Sous une fausse identité, elle s’est incrustée dans la Communauté palestinienne de Catalogne, le collectif Forward et le Casal Popular 3 Voltes Rebel. Cerise sur le gâteau, elle a réussi à choper une subvention publique via un programme de la Generalitat. Histoire de mettre un peu de beurre dans les épinards…
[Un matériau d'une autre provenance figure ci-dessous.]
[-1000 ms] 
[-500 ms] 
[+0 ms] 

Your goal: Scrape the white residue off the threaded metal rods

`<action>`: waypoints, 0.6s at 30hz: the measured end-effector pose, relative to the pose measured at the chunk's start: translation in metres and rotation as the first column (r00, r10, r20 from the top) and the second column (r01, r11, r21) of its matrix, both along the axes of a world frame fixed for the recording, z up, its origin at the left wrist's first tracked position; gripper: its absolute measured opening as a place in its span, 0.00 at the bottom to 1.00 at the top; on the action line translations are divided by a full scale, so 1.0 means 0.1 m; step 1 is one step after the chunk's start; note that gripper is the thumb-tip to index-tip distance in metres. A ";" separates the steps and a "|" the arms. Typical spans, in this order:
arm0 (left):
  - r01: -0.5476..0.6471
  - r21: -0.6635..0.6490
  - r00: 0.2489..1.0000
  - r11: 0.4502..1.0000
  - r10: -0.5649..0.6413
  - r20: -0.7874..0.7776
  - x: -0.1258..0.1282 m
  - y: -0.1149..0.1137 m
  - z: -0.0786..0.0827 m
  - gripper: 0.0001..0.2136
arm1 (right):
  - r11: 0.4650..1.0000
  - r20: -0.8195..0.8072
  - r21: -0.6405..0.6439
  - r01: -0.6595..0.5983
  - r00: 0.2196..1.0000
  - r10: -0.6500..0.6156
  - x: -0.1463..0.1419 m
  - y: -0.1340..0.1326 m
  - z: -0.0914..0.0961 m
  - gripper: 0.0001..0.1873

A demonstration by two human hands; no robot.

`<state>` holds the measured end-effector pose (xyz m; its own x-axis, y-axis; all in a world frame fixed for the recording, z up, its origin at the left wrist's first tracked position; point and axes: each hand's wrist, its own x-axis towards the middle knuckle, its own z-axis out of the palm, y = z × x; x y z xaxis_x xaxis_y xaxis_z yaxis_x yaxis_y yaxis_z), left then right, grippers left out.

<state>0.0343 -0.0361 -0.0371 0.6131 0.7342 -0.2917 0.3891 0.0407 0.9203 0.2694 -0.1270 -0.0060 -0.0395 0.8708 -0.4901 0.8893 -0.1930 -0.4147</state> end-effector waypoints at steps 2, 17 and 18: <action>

Elle était partout : mobilisations contre la répression, réunions stratégiques, discussions internes. Pendant les émeutes d’Urquinaona en 2019, elle n’a pas hésité à jouer les combattantes, histoire de brouiller les pistes. Puis en 2020, prétextant un changement de taf et des soucis familiaux, elle a disparu. Mais elle a continué à garder le contact avec les militants jusqu’en 2023, au cas où…
Aujourd’hui, les collectifs victimes de cette opération d’espionnage montent au front. Certains préparent des actions en justice, dénonçant une surveillance politique ciblée et une stratégie d’État pour étouffer les luttes populaires. Mais avec un gouvernement qui couvre systématiquement ses taupes, pas sûr que cette affaire aboutisse… Comme d’hab rien a attendre de la justice de classe.